» EXERCISE AIM
Nothing but a number is wanted here: the tally of lines in the material below that include "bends".
──────── RECORDS ────────
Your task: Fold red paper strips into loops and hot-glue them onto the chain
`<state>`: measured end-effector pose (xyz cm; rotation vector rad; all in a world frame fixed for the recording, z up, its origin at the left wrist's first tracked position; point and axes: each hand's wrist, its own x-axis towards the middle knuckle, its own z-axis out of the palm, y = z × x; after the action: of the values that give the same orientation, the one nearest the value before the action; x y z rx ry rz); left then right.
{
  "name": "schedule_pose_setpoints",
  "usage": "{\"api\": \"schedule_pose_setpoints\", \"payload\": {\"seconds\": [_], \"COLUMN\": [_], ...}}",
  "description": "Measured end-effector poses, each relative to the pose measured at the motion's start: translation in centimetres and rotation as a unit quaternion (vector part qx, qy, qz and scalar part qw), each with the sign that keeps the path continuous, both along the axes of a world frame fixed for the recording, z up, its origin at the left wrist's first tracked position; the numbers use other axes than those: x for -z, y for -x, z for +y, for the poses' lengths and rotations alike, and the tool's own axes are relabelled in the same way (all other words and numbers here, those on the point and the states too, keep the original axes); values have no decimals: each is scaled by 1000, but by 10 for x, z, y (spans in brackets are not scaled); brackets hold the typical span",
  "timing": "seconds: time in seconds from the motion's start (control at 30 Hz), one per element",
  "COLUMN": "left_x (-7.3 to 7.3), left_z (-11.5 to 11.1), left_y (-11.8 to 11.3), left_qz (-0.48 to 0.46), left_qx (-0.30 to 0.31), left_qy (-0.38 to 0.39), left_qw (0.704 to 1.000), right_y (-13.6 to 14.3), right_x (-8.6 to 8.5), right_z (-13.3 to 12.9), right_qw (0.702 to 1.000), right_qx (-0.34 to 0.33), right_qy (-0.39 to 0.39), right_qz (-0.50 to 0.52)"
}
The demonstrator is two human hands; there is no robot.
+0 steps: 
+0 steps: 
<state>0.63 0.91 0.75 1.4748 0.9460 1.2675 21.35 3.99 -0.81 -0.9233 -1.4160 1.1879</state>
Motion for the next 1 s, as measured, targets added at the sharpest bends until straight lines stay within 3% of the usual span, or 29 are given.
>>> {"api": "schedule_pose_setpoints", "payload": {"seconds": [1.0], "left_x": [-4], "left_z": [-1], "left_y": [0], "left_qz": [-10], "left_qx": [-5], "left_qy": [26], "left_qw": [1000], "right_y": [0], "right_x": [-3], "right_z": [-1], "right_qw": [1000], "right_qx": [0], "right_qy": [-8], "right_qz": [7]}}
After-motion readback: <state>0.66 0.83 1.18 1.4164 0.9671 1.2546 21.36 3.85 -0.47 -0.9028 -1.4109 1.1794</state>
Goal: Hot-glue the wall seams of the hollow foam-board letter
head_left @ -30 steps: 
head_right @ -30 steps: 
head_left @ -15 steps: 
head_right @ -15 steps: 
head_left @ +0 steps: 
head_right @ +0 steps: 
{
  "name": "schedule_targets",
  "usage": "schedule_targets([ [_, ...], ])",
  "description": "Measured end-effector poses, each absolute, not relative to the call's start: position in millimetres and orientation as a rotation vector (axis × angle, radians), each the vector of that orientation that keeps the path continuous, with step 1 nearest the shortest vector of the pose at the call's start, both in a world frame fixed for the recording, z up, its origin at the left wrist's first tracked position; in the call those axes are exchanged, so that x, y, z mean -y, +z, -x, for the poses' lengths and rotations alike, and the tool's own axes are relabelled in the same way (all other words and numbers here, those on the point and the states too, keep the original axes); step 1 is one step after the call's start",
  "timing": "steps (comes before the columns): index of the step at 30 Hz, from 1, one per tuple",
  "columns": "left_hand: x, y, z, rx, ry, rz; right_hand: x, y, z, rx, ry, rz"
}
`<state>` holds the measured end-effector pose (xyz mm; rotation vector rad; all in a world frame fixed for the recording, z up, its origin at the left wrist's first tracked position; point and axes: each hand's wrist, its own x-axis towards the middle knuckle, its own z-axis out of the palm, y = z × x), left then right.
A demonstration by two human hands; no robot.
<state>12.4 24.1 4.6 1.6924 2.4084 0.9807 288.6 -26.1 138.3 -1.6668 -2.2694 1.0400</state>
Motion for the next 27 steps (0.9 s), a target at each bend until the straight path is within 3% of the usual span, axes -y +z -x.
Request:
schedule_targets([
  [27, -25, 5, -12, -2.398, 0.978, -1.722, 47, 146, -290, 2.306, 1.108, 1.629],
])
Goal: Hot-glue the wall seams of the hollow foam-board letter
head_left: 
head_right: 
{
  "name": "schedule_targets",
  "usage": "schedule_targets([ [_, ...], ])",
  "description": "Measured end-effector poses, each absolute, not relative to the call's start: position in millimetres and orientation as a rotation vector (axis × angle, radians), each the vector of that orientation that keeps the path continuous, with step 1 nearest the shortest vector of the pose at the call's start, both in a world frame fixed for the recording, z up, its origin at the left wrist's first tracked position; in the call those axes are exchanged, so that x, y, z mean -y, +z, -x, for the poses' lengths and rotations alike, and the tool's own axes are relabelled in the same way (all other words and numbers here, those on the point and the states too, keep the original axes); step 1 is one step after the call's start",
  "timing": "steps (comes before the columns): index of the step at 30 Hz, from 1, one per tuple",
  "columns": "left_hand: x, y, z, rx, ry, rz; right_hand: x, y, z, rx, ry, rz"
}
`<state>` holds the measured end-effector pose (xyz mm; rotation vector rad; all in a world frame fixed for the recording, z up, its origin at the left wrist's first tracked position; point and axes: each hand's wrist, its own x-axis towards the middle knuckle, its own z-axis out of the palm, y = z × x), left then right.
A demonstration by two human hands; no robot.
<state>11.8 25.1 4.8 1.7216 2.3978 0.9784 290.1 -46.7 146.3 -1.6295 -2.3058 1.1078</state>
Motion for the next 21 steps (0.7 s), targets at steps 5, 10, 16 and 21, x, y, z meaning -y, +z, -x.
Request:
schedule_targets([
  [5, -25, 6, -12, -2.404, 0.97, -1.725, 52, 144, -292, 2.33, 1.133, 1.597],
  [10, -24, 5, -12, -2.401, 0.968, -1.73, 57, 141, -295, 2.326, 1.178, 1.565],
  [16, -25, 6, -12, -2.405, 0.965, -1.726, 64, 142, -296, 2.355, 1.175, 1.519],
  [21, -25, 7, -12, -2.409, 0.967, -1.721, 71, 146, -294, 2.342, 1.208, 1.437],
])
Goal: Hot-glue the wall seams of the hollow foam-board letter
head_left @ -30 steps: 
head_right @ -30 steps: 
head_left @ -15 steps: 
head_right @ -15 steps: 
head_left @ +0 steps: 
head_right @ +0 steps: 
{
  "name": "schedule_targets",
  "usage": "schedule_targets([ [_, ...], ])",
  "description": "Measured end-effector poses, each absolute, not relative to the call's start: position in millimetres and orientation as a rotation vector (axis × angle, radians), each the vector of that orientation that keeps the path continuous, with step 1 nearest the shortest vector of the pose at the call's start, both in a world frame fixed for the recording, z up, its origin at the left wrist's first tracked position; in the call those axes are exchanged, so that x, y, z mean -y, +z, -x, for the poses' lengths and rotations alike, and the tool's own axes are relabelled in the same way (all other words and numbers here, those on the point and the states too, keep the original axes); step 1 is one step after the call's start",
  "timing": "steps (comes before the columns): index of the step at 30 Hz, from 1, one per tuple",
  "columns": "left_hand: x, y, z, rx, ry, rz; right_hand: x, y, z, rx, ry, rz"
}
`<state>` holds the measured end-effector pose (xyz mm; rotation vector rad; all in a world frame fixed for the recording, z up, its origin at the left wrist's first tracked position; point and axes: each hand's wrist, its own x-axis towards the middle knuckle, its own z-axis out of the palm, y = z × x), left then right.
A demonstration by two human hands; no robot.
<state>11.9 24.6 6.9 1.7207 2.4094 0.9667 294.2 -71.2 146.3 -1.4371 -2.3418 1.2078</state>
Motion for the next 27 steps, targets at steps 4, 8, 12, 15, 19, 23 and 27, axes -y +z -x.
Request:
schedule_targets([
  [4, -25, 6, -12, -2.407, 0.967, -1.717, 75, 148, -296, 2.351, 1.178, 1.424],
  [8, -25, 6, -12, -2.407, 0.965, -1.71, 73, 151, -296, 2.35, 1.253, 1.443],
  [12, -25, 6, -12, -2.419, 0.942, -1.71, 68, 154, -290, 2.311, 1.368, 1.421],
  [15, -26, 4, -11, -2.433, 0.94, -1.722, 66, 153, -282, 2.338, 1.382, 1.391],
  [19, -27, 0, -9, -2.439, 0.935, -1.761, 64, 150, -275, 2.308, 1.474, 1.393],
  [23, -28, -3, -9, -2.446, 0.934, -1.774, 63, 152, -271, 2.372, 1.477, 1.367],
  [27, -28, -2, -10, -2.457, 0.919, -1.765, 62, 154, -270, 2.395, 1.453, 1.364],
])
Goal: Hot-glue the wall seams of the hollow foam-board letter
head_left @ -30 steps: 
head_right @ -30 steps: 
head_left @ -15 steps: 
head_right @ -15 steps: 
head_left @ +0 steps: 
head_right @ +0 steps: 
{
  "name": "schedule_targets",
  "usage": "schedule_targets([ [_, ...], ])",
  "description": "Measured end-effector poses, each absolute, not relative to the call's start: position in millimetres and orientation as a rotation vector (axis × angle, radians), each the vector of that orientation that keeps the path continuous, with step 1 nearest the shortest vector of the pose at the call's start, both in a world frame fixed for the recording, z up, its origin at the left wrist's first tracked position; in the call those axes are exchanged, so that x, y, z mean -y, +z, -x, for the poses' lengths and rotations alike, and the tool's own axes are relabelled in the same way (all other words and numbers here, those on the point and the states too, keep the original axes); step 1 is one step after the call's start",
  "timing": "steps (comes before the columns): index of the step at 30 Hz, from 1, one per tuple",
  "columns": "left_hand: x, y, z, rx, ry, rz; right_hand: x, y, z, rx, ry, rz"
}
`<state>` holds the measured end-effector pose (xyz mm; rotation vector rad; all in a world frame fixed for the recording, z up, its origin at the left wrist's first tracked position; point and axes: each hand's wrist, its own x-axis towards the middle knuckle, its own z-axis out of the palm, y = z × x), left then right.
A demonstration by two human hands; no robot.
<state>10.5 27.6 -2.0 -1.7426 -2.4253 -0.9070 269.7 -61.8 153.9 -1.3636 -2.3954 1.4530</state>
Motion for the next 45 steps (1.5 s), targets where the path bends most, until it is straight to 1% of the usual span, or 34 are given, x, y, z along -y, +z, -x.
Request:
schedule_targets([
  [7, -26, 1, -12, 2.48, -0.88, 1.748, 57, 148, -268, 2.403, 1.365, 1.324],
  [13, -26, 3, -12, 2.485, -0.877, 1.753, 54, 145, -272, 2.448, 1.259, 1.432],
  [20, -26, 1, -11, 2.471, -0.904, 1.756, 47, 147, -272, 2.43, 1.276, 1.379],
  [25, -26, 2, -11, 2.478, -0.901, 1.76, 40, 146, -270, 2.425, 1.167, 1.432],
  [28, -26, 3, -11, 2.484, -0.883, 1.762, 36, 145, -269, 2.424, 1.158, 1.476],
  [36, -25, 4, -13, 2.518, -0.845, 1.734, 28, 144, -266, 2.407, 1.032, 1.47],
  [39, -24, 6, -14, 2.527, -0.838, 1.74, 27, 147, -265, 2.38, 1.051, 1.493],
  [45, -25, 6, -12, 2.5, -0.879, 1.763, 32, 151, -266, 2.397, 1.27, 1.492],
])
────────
» ANSWER FOR THE TASK
2